_Task description_. Nothing but the lines from the one containing "Seen at (511, 120)" to the end of the data should be returned, each exactly as written.

_Input material_.

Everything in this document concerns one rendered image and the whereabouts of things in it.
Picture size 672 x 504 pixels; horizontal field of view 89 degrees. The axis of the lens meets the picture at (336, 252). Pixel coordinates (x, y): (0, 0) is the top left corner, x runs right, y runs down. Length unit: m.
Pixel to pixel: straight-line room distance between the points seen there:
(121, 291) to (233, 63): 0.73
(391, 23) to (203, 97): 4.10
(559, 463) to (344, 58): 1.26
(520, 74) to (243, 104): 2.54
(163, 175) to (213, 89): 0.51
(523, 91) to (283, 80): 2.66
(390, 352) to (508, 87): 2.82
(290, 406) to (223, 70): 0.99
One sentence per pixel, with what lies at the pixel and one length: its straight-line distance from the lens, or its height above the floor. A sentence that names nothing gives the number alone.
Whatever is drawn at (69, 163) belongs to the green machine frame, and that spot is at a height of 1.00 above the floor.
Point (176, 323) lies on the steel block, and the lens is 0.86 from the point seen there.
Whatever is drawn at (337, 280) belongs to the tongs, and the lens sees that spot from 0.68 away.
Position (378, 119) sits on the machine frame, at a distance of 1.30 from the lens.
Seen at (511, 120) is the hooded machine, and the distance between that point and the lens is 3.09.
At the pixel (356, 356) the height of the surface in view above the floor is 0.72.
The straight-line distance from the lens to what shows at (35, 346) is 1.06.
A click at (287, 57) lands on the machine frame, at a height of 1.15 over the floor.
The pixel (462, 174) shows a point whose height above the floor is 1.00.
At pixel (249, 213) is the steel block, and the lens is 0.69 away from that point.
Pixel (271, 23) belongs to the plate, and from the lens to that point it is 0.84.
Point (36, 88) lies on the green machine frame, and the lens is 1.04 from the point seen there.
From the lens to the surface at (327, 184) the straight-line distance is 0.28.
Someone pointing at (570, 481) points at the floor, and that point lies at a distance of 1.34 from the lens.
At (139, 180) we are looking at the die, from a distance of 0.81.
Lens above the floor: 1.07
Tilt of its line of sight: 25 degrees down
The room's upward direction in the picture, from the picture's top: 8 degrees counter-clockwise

_Result of the exercise_.
Seen at (511, 120) is the hooded machine, and the distance between that point and the lens is 3.09.
At the pixel (356, 356) the height of the surface in view above the floor is 0.72.
The straight-line distance from the lens to what shows at (35, 346) is 1.06.
A click at (287, 57) lands on the machine frame, at a height of 1.15 over the floor.
The pixel (462, 174) shows a point whose height above the floor is 1.00.
At pixel (249, 213) is the steel block, and the lens is 0.69 away from that point.
Pixel (271, 23) belongs to the plate, and from the lens to that point it is 0.84.
Point (36, 88) lies on the green machine frame, and the lens is 1.04 from the point seen there.
From the lens to the surface at (327, 184) the straight-line distance is 0.28.
Someone pointing at (570, 481) points at the floor, and that point lies at a distance of 1.34 from the lens.
At (139, 180) we are looking at the die, from a distance of 0.81.
Lens above the floor: 1.07
Tilt of its line of sight: 25 degrees down
The room's upward direction in the picture, from the picture's top: 8 degrees counter-clockwise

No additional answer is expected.